Tuesday, January 01, 2008

Next time, let the dog watch

I just heard on the radio that it's going to get down to 20 below tonight. I hope they were talking wind chill. I'm seriously regretting that I didn't get my antifreeze checked.

The good news is that it's supposed to be back up in the 30's in time for the caucus on Thursday.

The bad news is that I've become one of those annoying people calling people about the caucus. I'm volunteering for Hillary.

The main reason I agreed to call is that a lot of people don't know our precinct isn't meeting at our usual polling place. The Republicans and Democrats will be at different locations.

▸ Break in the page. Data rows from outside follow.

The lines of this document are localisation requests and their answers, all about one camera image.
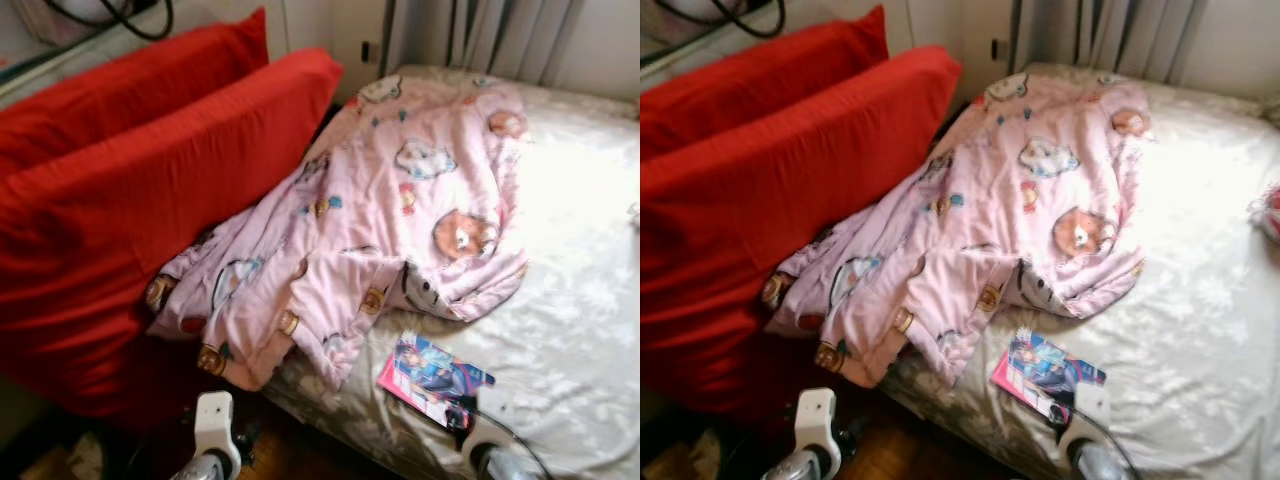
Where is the large red cushion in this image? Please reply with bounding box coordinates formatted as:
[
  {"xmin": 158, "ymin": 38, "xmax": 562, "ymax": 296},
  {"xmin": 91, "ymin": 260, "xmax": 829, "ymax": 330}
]
[
  {"xmin": 640, "ymin": 45, "xmax": 963, "ymax": 416},
  {"xmin": 0, "ymin": 8, "xmax": 271, "ymax": 181},
  {"xmin": 0, "ymin": 48, "xmax": 344, "ymax": 421},
  {"xmin": 640, "ymin": 5, "xmax": 891, "ymax": 161}
]

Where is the grey curtain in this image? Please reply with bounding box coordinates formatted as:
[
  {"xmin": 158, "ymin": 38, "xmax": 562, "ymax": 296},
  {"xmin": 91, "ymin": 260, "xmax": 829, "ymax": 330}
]
[
  {"xmin": 385, "ymin": 0, "xmax": 591, "ymax": 86},
  {"xmin": 1010, "ymin": 0, "xmax": 1211, "ymax": 86}
]

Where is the pink cartoon print blanket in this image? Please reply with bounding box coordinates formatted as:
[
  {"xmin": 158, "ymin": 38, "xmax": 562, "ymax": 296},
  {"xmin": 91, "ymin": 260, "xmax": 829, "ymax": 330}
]
[
  {"xmin": 762, "ymin": 70, "xmax": 1151, "ymax": 389},
  {"xmin": 145, "ymin": 72, "xmax": 531, "ymax": 393}
]

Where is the red white blue star bolster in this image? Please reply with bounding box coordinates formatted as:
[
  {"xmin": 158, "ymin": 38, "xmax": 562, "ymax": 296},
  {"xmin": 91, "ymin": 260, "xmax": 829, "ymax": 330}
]
[{"xmin": 1248, "ymin": 183, "xmax": 1280, "ymax": 244}]

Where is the black looped cable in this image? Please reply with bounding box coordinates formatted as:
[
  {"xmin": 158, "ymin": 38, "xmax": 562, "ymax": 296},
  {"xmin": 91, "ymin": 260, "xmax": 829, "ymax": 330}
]
[
  {"xmin": 655, "ymin": 0, "xmax": 791, "ymax": 41},
  {"xmin": 45, "ymin": 0, "xmax": 176, "ymax": 43}
]

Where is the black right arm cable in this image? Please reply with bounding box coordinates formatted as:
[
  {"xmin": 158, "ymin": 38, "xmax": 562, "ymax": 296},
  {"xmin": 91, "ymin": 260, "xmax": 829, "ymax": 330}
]
[
  {"xmin": 1095, "ymin": 420, "xmax": 1148, "ymax": 480},
  {"xmin": 500, "ymin": 425, "xmax": 553, "ymax": 480}
]

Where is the cream patterned bed sheet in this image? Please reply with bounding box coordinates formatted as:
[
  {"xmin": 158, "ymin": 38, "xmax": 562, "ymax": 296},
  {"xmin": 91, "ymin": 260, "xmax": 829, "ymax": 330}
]
[
  {"xmin": 880, "ymin": 62, "xmax": 1280, "ymax": 480},
  {"xmin": 260, "ymin": 65, "xmax": 641, "ymax": 480}
]

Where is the colourful comic book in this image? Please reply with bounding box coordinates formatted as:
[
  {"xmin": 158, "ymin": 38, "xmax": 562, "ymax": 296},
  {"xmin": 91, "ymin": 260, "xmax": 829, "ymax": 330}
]
[
  {"xmin": 376, "ymin": 332, "xmax": 497, "ymax": 433},
  {"xmin": 990, "ymin": 330, "xmax": 1109, "ymax": 426}
]

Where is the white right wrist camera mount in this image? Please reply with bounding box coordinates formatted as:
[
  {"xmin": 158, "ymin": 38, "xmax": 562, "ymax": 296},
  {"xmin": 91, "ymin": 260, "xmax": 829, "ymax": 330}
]
[
  {"xmin": 462, "ymin": 385, "xmax": 521, "ymax": 471},
  {"xmin": 1062, "ymin": 380, "xmax": 1113, "ymax": 461}
]

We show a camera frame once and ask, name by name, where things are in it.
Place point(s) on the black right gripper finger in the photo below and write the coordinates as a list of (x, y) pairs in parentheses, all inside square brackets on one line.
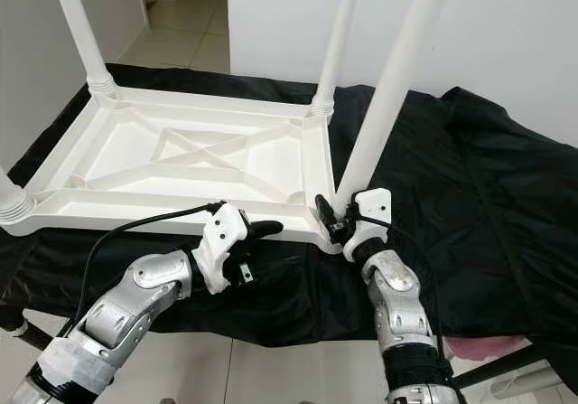
[(326, 215)]

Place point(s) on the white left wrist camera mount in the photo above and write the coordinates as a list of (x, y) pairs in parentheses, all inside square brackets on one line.
[(224, 238)]

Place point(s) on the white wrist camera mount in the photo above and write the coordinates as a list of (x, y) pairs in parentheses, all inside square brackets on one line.
[(224, 238), (372, 212)]

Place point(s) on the white plastic table top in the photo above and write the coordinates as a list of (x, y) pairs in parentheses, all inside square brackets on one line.
[(117, 155)]

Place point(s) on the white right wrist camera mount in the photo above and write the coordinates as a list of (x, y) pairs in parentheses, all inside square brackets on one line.
[(372, 212)]

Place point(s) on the pink plastic stool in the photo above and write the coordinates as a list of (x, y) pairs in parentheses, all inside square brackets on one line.
[(488, 346)]

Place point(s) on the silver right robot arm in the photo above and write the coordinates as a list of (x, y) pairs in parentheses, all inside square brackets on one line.
[(402, 300)]

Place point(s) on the black cloth table cover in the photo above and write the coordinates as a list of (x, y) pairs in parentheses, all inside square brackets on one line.
[(506, 178)]

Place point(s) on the white plastic table leg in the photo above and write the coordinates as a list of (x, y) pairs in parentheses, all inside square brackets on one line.
[(11, 203), (79, 24), (339, 33), (397, 79)]

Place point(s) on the black metal table frame leg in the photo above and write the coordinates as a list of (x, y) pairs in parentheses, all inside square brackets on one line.
[(34, 333), (501, 368)]

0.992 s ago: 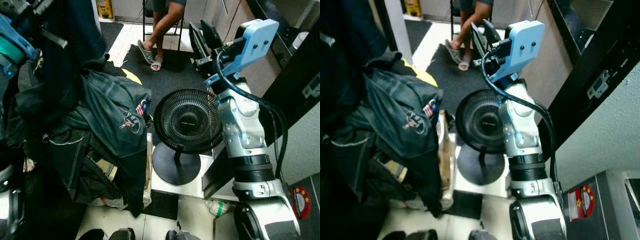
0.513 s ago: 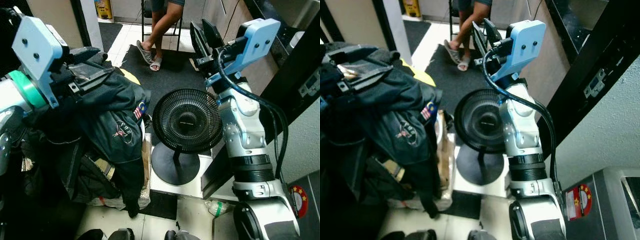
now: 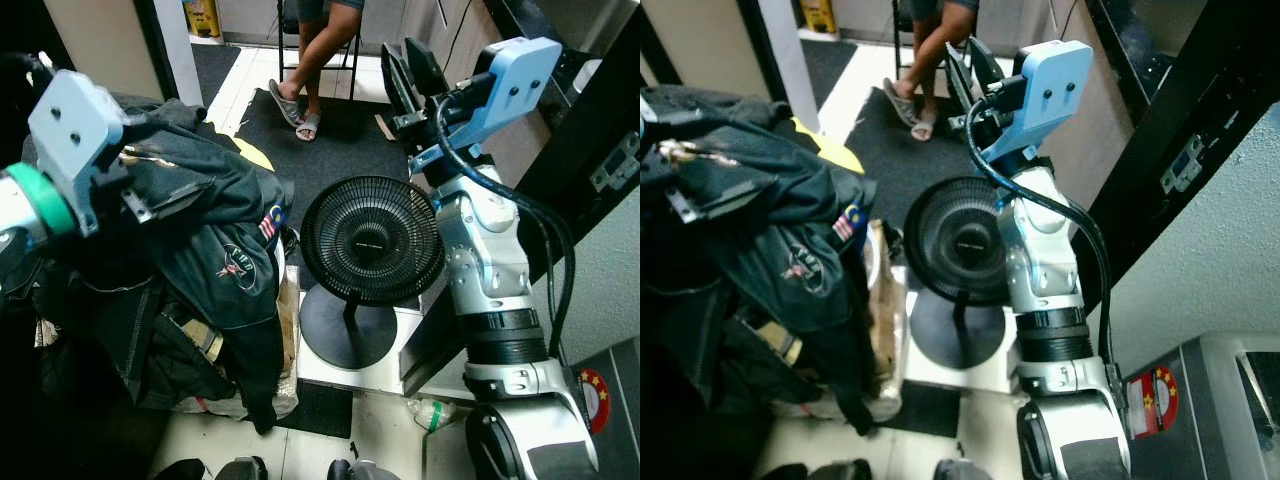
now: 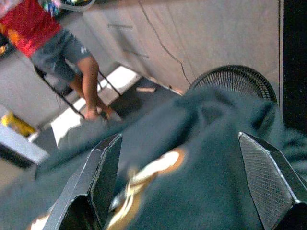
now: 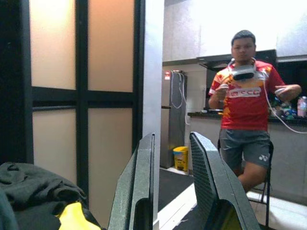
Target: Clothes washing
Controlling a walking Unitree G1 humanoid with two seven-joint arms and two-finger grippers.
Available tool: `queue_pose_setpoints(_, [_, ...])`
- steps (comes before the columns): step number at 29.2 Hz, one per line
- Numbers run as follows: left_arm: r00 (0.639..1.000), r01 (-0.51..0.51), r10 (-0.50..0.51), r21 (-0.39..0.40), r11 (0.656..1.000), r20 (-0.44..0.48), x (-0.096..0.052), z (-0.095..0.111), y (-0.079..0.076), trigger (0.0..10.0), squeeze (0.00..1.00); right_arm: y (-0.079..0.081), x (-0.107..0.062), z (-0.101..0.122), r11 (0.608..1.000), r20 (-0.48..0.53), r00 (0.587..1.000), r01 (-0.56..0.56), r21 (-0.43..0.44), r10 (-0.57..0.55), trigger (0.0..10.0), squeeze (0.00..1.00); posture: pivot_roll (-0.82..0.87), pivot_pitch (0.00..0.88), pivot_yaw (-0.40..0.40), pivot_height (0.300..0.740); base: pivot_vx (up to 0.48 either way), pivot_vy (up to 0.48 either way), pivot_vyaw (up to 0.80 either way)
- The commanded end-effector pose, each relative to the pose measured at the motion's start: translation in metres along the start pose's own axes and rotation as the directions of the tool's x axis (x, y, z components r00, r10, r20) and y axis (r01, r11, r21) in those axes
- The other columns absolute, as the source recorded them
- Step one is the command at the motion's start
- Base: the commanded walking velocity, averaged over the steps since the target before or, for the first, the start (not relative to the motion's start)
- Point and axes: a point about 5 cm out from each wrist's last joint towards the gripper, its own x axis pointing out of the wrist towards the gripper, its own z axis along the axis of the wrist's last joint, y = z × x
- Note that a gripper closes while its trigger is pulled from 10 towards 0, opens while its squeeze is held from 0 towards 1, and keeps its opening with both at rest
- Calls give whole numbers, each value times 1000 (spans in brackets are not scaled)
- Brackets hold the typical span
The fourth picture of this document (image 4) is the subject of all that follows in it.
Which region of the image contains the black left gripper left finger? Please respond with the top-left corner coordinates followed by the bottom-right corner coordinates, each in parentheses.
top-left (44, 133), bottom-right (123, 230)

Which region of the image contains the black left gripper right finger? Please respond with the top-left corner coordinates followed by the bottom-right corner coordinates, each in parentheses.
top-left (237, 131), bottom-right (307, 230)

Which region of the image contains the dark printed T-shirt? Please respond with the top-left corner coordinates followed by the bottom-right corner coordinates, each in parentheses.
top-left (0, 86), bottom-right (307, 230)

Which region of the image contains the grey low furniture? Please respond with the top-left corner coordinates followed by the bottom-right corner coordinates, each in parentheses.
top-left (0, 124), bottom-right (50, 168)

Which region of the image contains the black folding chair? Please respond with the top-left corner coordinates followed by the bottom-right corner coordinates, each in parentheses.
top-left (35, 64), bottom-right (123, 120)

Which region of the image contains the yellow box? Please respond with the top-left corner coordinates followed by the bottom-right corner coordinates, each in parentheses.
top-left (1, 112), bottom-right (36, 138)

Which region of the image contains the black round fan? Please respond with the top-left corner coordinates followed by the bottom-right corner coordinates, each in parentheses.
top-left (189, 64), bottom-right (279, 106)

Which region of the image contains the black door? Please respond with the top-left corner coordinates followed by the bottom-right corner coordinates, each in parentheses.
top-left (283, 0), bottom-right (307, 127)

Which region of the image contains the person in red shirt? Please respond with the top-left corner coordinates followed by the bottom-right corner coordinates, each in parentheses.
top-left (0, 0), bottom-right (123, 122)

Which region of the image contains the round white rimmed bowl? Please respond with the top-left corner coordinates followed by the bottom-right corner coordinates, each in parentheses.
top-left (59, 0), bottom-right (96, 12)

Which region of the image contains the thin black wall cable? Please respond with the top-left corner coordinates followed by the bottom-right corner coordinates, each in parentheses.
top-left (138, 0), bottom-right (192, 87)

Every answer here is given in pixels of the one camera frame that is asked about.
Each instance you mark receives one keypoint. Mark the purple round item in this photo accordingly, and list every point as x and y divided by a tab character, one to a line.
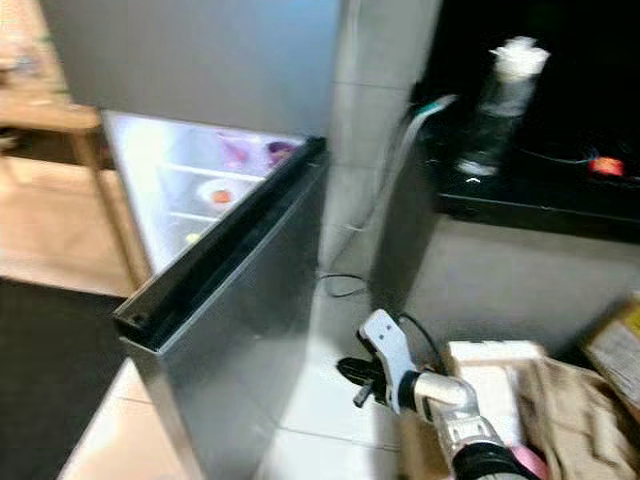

Should be interesting.

From Dave Barry's year in review:

It was a year that strode boldly into the stall of human events and took a wide stance astride the porcelain bowl of history.

It was year in which roughly 17,000 leading presidential contenders, plus of course Dennis Kucinich, held roughly 63,000 debates, during which they spewed out roughly 153 trillion words; and yet the only truly memorable phrase emitted in any political context was ``Don't tase me, Bro!''

It was a year filled with bizarre, insane, destructive behavior, an alarming amount of which involved astronauts.

In short, 2007 was a year of deep gloom, pierced occasionally by rays of even deeper gloom.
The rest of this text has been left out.